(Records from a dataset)

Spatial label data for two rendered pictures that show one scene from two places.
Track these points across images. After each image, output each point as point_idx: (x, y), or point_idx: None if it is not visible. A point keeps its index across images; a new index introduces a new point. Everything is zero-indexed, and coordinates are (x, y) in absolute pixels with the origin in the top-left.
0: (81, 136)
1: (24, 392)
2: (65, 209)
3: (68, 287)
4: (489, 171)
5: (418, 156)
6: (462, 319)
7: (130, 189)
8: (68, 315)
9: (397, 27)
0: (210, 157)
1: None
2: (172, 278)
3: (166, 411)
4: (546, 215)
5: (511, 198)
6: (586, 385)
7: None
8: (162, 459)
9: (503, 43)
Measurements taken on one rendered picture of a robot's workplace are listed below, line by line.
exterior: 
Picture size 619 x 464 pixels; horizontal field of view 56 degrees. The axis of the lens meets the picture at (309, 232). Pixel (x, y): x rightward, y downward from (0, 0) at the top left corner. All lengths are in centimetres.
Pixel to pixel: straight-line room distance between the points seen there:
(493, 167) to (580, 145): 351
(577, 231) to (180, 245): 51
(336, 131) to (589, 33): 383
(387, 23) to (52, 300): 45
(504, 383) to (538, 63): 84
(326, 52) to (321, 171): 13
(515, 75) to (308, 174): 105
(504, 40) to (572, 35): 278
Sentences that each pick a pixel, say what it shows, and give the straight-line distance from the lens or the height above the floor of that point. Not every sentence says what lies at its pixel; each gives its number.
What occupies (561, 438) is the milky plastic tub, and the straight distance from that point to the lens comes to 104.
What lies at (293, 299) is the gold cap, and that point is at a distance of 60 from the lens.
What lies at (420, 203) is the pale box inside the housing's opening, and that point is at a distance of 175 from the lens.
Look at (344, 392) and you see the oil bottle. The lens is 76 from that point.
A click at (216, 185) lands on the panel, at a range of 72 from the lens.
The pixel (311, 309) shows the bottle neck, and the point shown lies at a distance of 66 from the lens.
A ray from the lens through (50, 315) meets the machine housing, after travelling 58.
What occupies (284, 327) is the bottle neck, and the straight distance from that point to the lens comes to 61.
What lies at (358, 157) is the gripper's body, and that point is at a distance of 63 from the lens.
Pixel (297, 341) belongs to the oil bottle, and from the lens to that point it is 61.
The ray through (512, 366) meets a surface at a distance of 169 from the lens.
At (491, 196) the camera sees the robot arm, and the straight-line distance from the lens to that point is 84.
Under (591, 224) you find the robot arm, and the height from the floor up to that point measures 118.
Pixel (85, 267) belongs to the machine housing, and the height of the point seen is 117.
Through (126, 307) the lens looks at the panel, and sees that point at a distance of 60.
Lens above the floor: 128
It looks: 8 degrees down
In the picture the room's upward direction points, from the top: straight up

What you should do - Filter the data, keeping only the lines that contain "room".

Answer box -
Pixel to pixel: straight-line room distance between the points seen there:
In the picture the room's upward direction points, from the top: straight up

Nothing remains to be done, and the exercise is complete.